# (WNY) Christmas Herf in Rochester?



## BostonMark (Sep 12, 2007)

Hey all! I will be back stateside for Christmas, spending at least a week in Rochester, and thought it would be fun to have a herf at the Havana Club in Fairport. I'm thinking one of the days around Christmas - maybe the 23rd or the 26th/27th? Just thought I'd throw it out there and see if any of you WNY BOTL's are interested.

-Mark

By the way - here is the link to the havana club. Great place for a herf, and great selection in the humidor. http://www.rochesterhavanaclub.com/


----------



## Irons (Jun 7, 2007)

I would probably be down for that. I'm sure the Rochester boys wouldn't mind hosting.


----------



## DBall (Jun 4, 2007)

Hell yeah... lemme know when you nail down a specific date. We could even do it at Havana Moe's (the bar on Monroe). The last time we were at Havana Harry's it was not as hospitable or inviting as some other places...


----------



## zipper (Jun 19, 2007)

I'm definitely in! I know I'm not traveling then, and I'll have no girlfriend committments that whole week. If you wanted to herf everyday I could probably do it haha


----------



## Irons (Jun 7, 2007)

DBall said:


> Hell yeah... lemme know when you nail down a specific date. We could even do it at Havana Moe's (the bar on Monroe). The last time we were at Havana Harry's it was not as hospitable or inviting as some other places...

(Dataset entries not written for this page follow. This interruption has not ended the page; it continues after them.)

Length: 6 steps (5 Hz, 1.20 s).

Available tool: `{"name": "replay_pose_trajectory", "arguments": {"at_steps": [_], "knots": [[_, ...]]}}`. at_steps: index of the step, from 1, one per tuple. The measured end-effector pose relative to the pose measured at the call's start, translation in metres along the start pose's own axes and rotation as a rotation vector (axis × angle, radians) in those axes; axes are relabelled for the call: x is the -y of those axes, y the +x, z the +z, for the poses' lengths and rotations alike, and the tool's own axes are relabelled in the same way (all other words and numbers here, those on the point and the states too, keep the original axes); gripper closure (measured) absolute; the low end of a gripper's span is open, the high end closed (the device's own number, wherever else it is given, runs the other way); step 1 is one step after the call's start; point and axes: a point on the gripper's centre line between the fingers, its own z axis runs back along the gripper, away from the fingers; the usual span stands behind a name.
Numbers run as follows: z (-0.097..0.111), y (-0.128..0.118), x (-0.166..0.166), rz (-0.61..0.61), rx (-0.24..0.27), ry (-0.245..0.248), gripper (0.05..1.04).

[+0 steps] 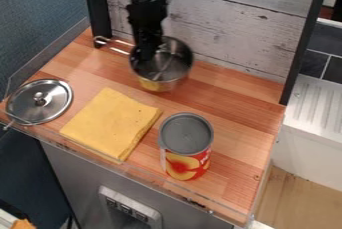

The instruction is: Move the silver pot to the upper left of the table

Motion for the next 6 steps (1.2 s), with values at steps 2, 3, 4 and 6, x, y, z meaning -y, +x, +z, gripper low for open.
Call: {"name": "replay_pose_trajectory", "arguments": {"at_steps": [2, 3, 4, 6], "knots": [[-0.028, -0.026, -0.046, 0.137, -0.051, -0.003, 1.001], [-0.033, -0.031, -0.047, 0.145, -0.059, 0.018, 0.979], [-0.031, -0.036, -0.043, 0.125, -0.065, 0.031, 0.801], [0.005, -0.039, -0.043, 0.207, -0.059, 0.078, 0.217]]}}
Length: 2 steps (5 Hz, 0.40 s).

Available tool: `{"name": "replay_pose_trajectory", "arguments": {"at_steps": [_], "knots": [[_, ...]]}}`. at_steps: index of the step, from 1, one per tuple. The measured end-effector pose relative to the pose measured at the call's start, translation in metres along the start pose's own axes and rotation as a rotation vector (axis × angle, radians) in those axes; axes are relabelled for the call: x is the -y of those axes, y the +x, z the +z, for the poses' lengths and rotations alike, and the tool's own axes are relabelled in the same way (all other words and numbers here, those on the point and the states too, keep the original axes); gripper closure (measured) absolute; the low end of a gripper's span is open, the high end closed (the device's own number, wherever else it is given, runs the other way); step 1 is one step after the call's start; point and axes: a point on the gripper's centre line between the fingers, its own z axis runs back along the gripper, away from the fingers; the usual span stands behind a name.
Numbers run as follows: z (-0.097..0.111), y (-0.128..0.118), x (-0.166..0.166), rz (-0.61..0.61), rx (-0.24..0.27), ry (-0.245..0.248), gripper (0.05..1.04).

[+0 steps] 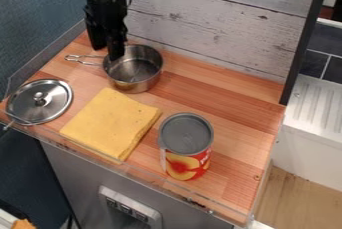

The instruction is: Move the silver pot to the upper left of the table

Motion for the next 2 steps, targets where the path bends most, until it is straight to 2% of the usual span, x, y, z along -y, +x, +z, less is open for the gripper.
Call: {"name": "replay_pose_trajectory", "arguments": {"at_steps": [1, 2], "knots": [[0.0225, -0.0019, -0.002, 0.047, 0.029, 0.001, 0.07], [0.0297, -0.0115, -0.0023, 0.053, 0.022, -0.003, 0.074]]}}
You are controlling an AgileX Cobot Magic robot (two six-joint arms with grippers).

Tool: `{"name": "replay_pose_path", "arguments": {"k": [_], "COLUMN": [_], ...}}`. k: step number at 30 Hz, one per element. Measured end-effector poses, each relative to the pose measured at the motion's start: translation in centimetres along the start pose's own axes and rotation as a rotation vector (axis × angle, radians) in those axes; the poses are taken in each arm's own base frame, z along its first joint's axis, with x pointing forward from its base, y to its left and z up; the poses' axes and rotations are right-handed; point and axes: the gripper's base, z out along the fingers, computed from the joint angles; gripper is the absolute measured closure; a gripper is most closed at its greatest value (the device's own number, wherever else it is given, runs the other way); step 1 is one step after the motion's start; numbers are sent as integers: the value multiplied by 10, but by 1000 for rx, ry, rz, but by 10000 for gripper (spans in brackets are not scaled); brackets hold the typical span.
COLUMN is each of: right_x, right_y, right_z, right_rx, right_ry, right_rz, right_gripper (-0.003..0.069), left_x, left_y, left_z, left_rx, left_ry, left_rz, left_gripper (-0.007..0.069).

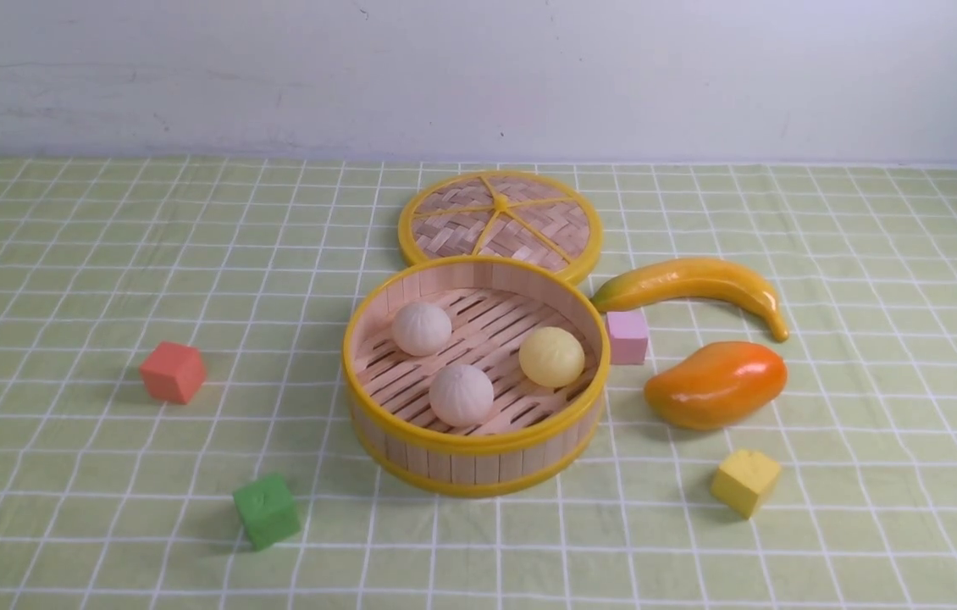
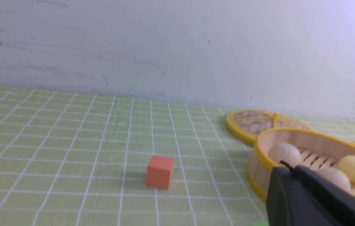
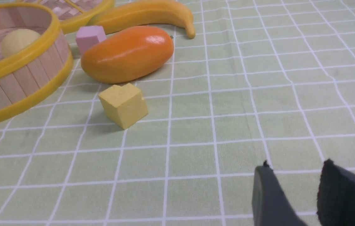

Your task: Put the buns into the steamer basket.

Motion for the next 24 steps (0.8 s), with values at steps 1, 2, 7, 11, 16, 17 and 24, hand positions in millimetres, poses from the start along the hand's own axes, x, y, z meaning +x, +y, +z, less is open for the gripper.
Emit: {"name": "replay_pose_path", "arguments": {"k": [1,2,7,11,16,17,24], "right_x": [0,0,0,0,0,0,0], "right_y": [0,0,0,0,0,0,0], "right_z": [0,0,0,0,0,0,0], "right_rx": [0,0,-2,-3,-3,-3,-3], "right_ry": [0,0,0,0,0,0,0], "right_rz": [0,0,0,-1,-2,-2,-2], "right_gripper": [419,419,418,418,418,418,418], "left_x": [3,5,18,27,29,29,30], "left_y": [1,2,9,13,13,13,13], "left_z": [0,0,-2,-4,-5,-5,-5], "left_rx": [-9,-21,-92,-145,-157,-158,-172], "left_ry": [21,44,185,287,303,303,299], "left_rz": [4,8,7,3,-78,-88,-195], "left_gripper": [631,629,624,623,619,619,610]}}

You mean, "Havana Club in Fairport" by any chance?


----------



## DBall (Jun 4, 2007)

Irons said:


> You mean, "Havana Club in Fairport" by any chance?


Doh... yeah. Havana Club. Havana Harry's friggin rocks and that is where the WNY herfs usually take place (in Buffalo). Must've been a slip considering that's the only B&M that gets my business (and will continue to get it for a long time).

Sorry about the mix-up.

:tu


----------



## Irons (Jun 7, 2007)

*LOL* i figured as much. =)

Hey, that reminds me, for those of us not making it to Ontario, want to do a November get together?


----------



## BostonMark (Sep 12, 2007)

Alright, sounds like we got at least three, and that's enough if you ask me! What about dates? I will be definitely free the 27th, 28th, and the 29th. What do you all think?


----------



## zipper (Jun 19, 2007)

Irons said:


> hat reminds me, for those of us not making it to Ontario, want to do a November get together?


I'd love to. I'm traveling the whole week of Thanksgiving and most of the next week, so it would have to be that last weekend in November



BostonMark said:


> Alright, sounds like we got at least three, and that's enough if you ask me! What about dates? I will be definitely free the 27th, 28th, and the 29th. What do you all think?


Any day works for me man. You set the date that works for you, and I'll be there


----------



## urthshu (Aug 23, 2007)

I could prob'ly go- never been to Havana Club, usually hang out at Moe's. :cb


----------



## DBall (Jun 4, 2007)

urthshu said:


> I could prob'ly go- never been to Havana Club, usually hang out at Moe's. :cb


I live around the corner from there (Moe's)... let me know next time you're there and I'll meet up w/ ya!


----------



## zipper (Jun 19, 2007)

DBall said:


> I live around the corner from there (Moe's)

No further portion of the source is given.